Dirk schluckte schwer, und sein Herz raste in seiner Brust – weil er erschrocken war, nicht weil sein Schwanz hart wie Stahl in seinen Boxershorts war und er Sebastian anflehen wollte, ihn über den Sitz hinter ihm zu beugen und zu ficken.

Scheiße, ich muss von diesem Kerl wegkommen.

„Vielen Dank. Ich … hasse Flugreisen. Das macht mich nervös“, gab er zu und griff nach der Tasche.

„Ich mag sie auch nicht besonders gern“, sagte Sebastian und ließ die Tasche in seine wartende Hand fallen.

Hm, er hat nicht einmal meine zitternde Hand angesprochen. Warum? Ich habe ihn schon abgelehnt. Sicher plant er als nächstes eine Demütigung …

Doch er tat es nicht.

Sebastian schenkte ihm ein weiteres warmes Lächeln und musterte ihn mit sichtlichem Wohlgefallen – was an und für sich seltsam war – dann schlenderte er aus der Kabine.

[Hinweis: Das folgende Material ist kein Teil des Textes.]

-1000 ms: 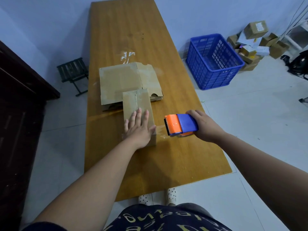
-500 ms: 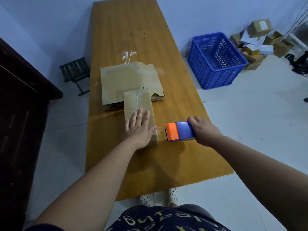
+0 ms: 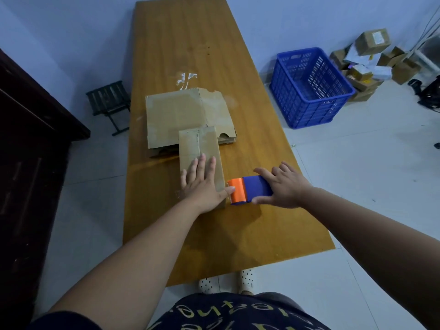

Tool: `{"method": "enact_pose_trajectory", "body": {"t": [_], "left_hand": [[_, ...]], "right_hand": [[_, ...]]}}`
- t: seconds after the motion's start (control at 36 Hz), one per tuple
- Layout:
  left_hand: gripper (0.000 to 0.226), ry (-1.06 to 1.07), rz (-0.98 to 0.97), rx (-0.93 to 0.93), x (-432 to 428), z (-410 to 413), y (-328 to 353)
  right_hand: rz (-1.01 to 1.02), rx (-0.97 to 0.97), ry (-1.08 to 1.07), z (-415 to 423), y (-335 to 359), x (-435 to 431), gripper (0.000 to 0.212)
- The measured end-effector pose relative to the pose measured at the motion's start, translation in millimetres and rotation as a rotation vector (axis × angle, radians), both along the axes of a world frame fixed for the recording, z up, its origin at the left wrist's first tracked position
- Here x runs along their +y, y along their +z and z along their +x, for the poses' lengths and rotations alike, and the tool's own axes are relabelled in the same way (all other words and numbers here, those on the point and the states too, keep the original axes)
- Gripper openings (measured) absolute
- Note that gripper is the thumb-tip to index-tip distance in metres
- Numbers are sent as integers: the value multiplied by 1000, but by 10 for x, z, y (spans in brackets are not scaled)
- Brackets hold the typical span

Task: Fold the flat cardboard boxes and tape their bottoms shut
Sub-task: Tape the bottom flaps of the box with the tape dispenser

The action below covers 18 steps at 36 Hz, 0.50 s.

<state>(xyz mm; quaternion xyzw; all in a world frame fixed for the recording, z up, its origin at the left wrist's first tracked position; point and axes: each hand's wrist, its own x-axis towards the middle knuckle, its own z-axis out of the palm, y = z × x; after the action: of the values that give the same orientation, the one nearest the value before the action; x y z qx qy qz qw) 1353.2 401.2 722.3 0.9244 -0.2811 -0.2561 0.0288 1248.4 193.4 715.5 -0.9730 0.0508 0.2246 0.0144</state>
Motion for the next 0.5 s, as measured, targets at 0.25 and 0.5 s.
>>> {"method": "enact_pose_trajectory", "body": {"t": [0.25,0.5], "left_hand": [[99,3,1,4,-19,2,8],[95,-5,26,4,-19,11,5]], "right_hand": [[287,257,-188,303,243,33,72],[515,566,-254,566,264,148,54]]}}
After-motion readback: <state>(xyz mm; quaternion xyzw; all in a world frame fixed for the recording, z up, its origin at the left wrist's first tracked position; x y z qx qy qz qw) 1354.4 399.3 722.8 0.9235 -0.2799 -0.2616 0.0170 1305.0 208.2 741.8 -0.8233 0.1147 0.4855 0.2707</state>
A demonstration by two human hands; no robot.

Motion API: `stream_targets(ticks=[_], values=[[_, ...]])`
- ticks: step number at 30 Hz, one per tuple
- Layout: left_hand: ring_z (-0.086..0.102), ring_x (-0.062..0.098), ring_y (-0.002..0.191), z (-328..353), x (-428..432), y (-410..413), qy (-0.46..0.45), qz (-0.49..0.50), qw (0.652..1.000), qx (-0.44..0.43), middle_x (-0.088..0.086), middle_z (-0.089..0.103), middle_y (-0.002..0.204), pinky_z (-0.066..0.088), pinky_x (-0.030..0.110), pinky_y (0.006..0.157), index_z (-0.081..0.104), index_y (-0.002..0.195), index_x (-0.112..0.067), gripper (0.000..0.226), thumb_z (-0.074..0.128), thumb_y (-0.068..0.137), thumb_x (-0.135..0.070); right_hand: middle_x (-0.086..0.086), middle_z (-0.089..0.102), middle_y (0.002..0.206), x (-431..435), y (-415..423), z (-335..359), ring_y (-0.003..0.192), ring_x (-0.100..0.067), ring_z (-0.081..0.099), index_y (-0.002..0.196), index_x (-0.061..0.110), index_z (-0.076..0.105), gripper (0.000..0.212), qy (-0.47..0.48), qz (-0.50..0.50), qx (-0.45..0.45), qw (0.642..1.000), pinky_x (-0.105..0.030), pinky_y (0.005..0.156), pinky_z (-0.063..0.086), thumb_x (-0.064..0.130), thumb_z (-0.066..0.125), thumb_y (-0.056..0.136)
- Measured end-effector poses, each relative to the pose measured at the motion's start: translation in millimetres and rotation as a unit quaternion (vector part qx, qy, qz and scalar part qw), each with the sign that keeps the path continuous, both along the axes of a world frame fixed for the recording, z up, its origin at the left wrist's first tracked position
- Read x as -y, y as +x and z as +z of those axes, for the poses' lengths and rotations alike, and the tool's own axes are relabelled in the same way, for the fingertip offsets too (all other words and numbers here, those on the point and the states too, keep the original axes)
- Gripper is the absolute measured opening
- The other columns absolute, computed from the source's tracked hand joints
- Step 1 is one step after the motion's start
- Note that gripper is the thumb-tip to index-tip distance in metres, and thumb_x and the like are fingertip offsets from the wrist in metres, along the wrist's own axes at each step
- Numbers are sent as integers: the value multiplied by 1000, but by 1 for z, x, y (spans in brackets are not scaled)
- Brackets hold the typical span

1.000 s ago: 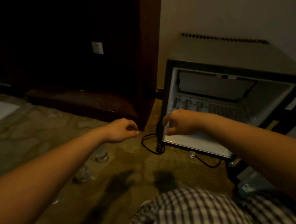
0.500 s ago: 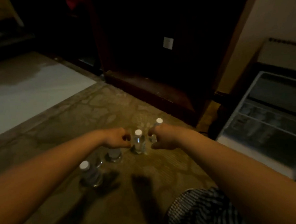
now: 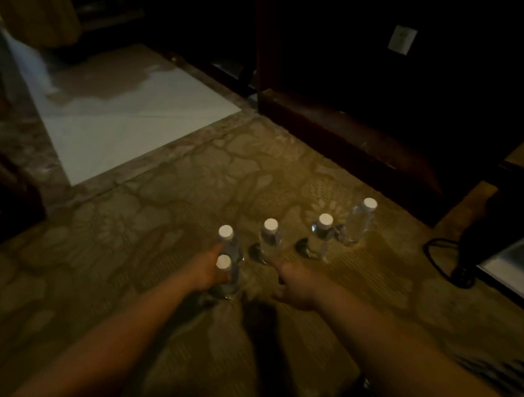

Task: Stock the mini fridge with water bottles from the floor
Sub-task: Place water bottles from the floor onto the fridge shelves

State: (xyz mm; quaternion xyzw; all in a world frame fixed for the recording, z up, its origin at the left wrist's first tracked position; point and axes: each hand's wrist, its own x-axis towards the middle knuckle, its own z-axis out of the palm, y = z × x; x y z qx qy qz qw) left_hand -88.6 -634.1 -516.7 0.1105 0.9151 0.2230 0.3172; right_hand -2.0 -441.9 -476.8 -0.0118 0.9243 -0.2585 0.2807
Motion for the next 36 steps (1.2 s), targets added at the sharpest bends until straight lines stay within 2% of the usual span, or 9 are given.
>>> stream_targets(ticks=[3,7,11,13,18,24,26,30,36], values=[[51,22,121,-13,-3,1,-20,-3,1000,-19,5,53,131,41,44,105,42,132,-26,50,60,85,-30,-9,44,140,8,-3,-22,125,-22,48,146,33,15,71,-16,-21,17,1000,-36,100,43,22,56,90],[57,20,110,-31,-7,4,-74,-16,995,-64,5,58,121,47,42,97,47,125,-23,40,55,88,-34,-8,50,134,11,-4,-48,121,-21,50,145,29,21,67,-2,-38,53,998,-37,100,44,25,58,89],[58,18,108,-41,-12,7,-84,-4,990,-111,4,60,117,48,35,93,50,121,-22,33,53,90,-32,-8,47,138,9,-3,-61,125,-22,47,146,26,21,69,0,-44,74,996,-38,103,43,25,59,89],[59,17,105,-41,-14,7,-86,-15,991,-105,3,60,114,48,34,92,51,118,-22,29,52,90,-31,-9,46,139,6,-2,-62,127,-23,46,146,24,23,67,-3,-50,82,995,-39,104,42,25,58,89],[61,14,92,-30,-15,9,-29,9,993,-115,0,65,100,52,35,85,59,103,-20,23,57,86,-35,-10,44,142,-3,1,-53,129,-25,45,144,21,27,66,-21,-72,73,995,-40,106,40,26,61,87],[57,5,78,19,-41,13,63,-68,982,-163,-12,58,80,37,15,60,60,92,-23,12,64,83,-29,-7,39,147,-23,5,-20,134,-25,39,145,22,26,72,-27,-68,5,997,-36,106,35,23,65,84],[58,5,79,42,-56,17,76,-109,975,-180,-14,59,81,40,18,61,62,95,-25,17,67,81,-32,-8,38,147,-37,8,-6,134,-25,38,144,21,27,77,-14,-75,-25,997,-36,107,35,23,70,81],[62,14,86,79,-84,20,73,-168,964,-194,-3,68,93,53,35,76,66,98,-25,26,70,76,-39,-5,40,146,-55,10,13,132,-24,40,144,24,27,85,-24,-90,-24,995,-40,108,38,28,75,74],[62,11,80,144,-125,44,90,-263,938,-205,-4,68,85,54,43,76,66,92,-24,22,67,77,-40,0,53,132,-86,36,55,121,-17,49,131,24,43,65,-86,-120,-52,988,-30,99,39,25,76,75]])
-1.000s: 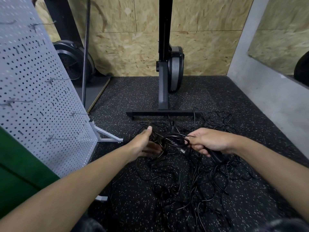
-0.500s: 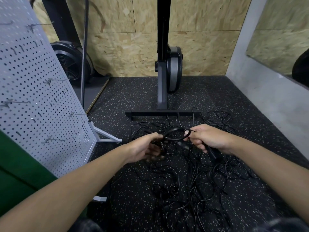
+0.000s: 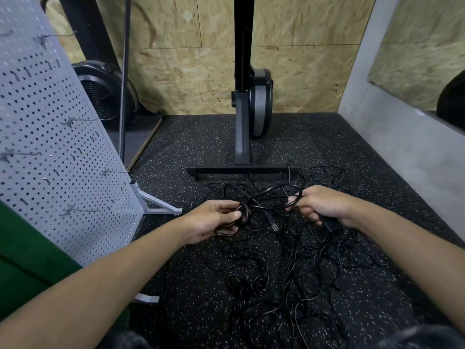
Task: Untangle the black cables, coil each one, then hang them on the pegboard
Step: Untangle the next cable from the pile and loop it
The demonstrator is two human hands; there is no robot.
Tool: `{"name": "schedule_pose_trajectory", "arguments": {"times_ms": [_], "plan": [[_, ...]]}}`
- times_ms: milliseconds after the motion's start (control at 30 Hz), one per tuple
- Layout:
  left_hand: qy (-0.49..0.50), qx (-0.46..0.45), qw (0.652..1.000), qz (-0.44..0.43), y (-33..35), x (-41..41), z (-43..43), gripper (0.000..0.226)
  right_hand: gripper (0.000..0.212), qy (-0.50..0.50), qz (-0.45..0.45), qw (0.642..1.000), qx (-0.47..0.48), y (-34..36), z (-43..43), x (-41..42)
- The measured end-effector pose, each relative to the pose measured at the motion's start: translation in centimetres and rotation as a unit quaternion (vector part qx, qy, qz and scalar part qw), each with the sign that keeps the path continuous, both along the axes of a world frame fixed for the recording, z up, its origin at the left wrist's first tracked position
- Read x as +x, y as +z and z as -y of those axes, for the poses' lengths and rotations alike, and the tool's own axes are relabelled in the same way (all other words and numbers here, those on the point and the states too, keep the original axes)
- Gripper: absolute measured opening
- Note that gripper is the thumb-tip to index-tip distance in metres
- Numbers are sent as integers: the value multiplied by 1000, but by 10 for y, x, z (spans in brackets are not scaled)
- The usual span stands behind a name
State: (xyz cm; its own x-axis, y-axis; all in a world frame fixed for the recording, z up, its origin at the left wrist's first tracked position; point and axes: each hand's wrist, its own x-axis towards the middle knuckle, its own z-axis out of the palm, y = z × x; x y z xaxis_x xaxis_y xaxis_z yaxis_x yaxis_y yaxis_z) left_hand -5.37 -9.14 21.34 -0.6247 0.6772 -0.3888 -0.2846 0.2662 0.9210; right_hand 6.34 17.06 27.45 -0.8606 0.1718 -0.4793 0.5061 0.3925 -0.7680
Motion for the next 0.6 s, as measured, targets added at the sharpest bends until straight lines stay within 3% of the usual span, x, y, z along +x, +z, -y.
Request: {"name": "schedule_pose_trajectory", "arguments": {"times_ms": [167, 300, 467, 600], "plan": [[-52, -73, 972, -217, 5, -3, 6, 19, 29, 54, 46, 996, -48, 6, 2, 4], [-97, -193, 902, -374, 17, 0, 5, 35, 25, -19, 73, 990, -116, 6, 6, 1], [-100, -208, 856, -463, 30, 14, -5, 44, 36, -100, 8, 988, -115, 4, 29, -3], [-64, -198, 865, -457, 34, 19, -19, 24, 41, -132, -31, 977, -166, -2, 40, -9]]}}
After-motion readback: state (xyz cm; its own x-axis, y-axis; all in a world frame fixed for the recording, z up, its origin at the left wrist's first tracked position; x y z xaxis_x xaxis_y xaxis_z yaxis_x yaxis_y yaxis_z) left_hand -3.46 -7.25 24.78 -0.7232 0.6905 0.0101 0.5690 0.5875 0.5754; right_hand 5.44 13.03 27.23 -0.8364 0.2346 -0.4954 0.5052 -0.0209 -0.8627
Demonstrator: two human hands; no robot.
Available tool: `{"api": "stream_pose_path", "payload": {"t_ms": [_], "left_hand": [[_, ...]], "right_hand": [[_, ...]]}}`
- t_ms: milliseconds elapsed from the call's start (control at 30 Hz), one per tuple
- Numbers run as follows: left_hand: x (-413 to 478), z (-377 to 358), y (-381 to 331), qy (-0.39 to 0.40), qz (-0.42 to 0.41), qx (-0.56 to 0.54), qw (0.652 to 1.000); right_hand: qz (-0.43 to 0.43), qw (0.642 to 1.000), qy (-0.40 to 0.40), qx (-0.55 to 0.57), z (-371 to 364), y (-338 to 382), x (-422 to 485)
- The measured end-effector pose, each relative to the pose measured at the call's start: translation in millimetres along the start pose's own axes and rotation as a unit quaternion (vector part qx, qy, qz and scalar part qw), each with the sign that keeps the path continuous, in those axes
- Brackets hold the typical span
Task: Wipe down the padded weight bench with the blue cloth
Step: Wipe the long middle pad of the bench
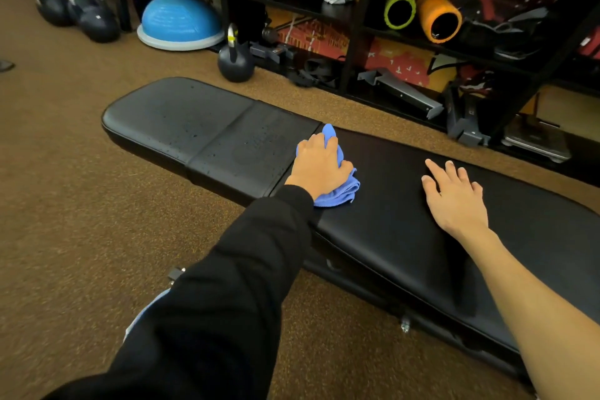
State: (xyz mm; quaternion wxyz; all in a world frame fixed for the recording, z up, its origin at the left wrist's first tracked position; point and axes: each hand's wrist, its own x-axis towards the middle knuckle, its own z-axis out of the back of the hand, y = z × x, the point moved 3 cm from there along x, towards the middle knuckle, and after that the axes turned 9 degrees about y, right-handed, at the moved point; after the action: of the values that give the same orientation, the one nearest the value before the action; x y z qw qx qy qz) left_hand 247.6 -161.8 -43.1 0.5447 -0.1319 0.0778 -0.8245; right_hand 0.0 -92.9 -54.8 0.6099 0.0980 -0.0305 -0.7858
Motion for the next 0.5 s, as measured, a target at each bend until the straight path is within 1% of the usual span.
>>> {"api": "stream_pose_path", "payload": {"t_ms": [100, 333, 400, 500], "left_hand": [[-1, 0, -1, -0.002, -0.007, 0.0, 1.0], [-55, 5, 9, -0.018, -0.1, -0.023, 0.995], [-70, 8, 11, -0.018, -0.108, -0.024, 0.994], [-71, 8, 12, -0.01, -0.097, -0.019, 0.995]], "right_hand": [[-0.003, 1.0, 0.004, 0.003, 2, 0, 0], [-0.001, 1.0, -0.001, 0.003, 2, -2, 1], [-0.002, 1.0, 0.002, 0.001, 1, -3, 1], [0.003, 1.0, 0.001, -0.003, 0, -4, 2]]}}
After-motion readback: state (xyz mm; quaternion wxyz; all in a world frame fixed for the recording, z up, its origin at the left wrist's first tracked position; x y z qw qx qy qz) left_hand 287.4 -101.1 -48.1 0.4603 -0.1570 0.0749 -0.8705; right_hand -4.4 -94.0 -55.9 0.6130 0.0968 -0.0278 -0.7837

Jenseits seiner Kontrolle senkte sich Dirks Blick auf den Stoff, der sich über den sexy Hintern des Mannes spannte.

Uff! Was ist nur los mit mir?

Dirk schüttelte den Kopf über seine Reaktionen, schnappte sich seinen Laptop vom Sitz und stieg aus dem Flugzeug. Sobald er den Stahlvogel verlassen hatte, zog er den Griff der Reisetasche heraus und zog sie hinter sich her. Seine gedankliche Beschäftigung mit dem Fremden im Flugzeug war die einzige Entschuldigung dafür, dass er in den Blonden hineinrannte, der vor ihm gesessen hatte.

Der Bastard, der seine Freundin beleidigte, wirbelte herum und zog die Lippe hoch. „Pass auf, wohin du gehst, Schwuchtel“, knurrte er.

Dirk wurde blass. Er konnte buchstäblich das Blut aus seinem Gesicht weichen spüren. Er trat unwillkürlich einen Schritt zurück und flüsterte: „S-Sorry.“

Zu spät erinnerte sich Dirk an den Ratschlag, nicht vor einem Raubtier davonzulaufen. Der Typ kicherte, aber es klang grausam. „Lass mich dir eine kleine Erinnerung geben, Schwanzlutscher“, zischte er und trat näher.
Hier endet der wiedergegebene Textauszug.